26. Les stratégies présentées dans les trois Notes techniques représentent une opportunité de discussion au niveau national et régional sur les critères et les indicateurs de gestion durable des ressources forestières. Egalement, des consultations intergouvernementales sont proposées avec la participation de la communauté internationale et des ONG liées à la gestion des ressources forestières.

27. Cependant, la vulgarisation de critères et indicateurs et successivement leur utilisation effective et continue ne peuvent se faire qu'à travers un processus qui doit comprendre:

- essais et adaptation des critères et indicateurs au contexte des pays des zones sèches d'Afrique;

- appropriation de l'initiative par les pays;

- utilisation maîtrisée et courante des critères et indicateurs.

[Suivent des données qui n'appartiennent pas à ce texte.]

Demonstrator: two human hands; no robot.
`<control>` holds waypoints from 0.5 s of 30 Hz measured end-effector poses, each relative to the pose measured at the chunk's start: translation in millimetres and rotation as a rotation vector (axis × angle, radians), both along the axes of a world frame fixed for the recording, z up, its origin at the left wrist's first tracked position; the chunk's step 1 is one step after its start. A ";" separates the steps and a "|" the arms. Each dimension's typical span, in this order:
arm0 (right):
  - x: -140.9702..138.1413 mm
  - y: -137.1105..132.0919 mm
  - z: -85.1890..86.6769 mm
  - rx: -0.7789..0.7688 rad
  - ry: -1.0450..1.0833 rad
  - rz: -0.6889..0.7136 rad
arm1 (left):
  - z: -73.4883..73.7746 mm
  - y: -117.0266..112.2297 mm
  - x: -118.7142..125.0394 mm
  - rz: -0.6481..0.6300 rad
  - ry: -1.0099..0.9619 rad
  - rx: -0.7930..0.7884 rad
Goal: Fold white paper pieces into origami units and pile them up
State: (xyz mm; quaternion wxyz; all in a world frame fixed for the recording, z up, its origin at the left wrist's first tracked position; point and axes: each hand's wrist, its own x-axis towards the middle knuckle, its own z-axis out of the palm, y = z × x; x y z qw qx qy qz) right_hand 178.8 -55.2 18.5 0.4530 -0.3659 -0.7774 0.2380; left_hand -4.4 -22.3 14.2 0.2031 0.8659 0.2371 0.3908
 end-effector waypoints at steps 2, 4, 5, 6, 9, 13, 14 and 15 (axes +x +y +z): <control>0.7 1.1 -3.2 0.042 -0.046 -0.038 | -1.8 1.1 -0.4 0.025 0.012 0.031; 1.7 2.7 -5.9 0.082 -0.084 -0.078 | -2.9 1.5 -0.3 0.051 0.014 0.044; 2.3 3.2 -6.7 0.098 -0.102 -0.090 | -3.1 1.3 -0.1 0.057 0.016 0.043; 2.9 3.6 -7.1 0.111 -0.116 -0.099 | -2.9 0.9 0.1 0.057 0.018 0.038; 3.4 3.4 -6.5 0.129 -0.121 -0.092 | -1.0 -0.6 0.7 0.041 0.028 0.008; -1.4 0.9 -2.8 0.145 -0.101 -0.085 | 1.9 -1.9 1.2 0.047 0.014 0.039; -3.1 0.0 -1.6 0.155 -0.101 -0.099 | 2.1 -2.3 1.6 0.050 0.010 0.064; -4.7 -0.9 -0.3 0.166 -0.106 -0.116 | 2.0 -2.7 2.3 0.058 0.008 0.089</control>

28. Des actions concrètes et concertées sont à mener dans la région. Elles sont présentées en détail dans les trois notes. Cependant quelques points particuliers méritent notre attention.

29. La nécessité de placer l'engagement du pays de gérer de façon durable ses ressources forestières au plus haut niveau politique. Cet engagement à un si haut niveau vient de ce que l'adoption de ces critères est un problème politique, qui affectera le bien-être social et économique de la plupart des habitants de la région. Cela facilitera aussi la présentation du consensus régional sur la gestion durable des forêts dans les réunions internationales sur ce sujet.

30. Le rôle des gouvernements devra, peut-être, être revu, des politiques de libéralisation étant peut-être nécessaires, notamment en encourageant les ONG et le secteur privé à prendre en charge certains des rôles de gestion et de suivi.

31. Un appui aux gouvernements des pays sera nécessaire pour contribuer au développement d'initiatives (sous) régionales de formulation de critères et d'indicateurs pour la gestion durable des forêts.

32. Une harmonisation entre les pays des zones sèches et avec les autres processus est nécessaire, de même que le développement de réseaux pour étudier différents aspects de la formulation des critères et indicateurs et spécialement l'identification des activités conjointes.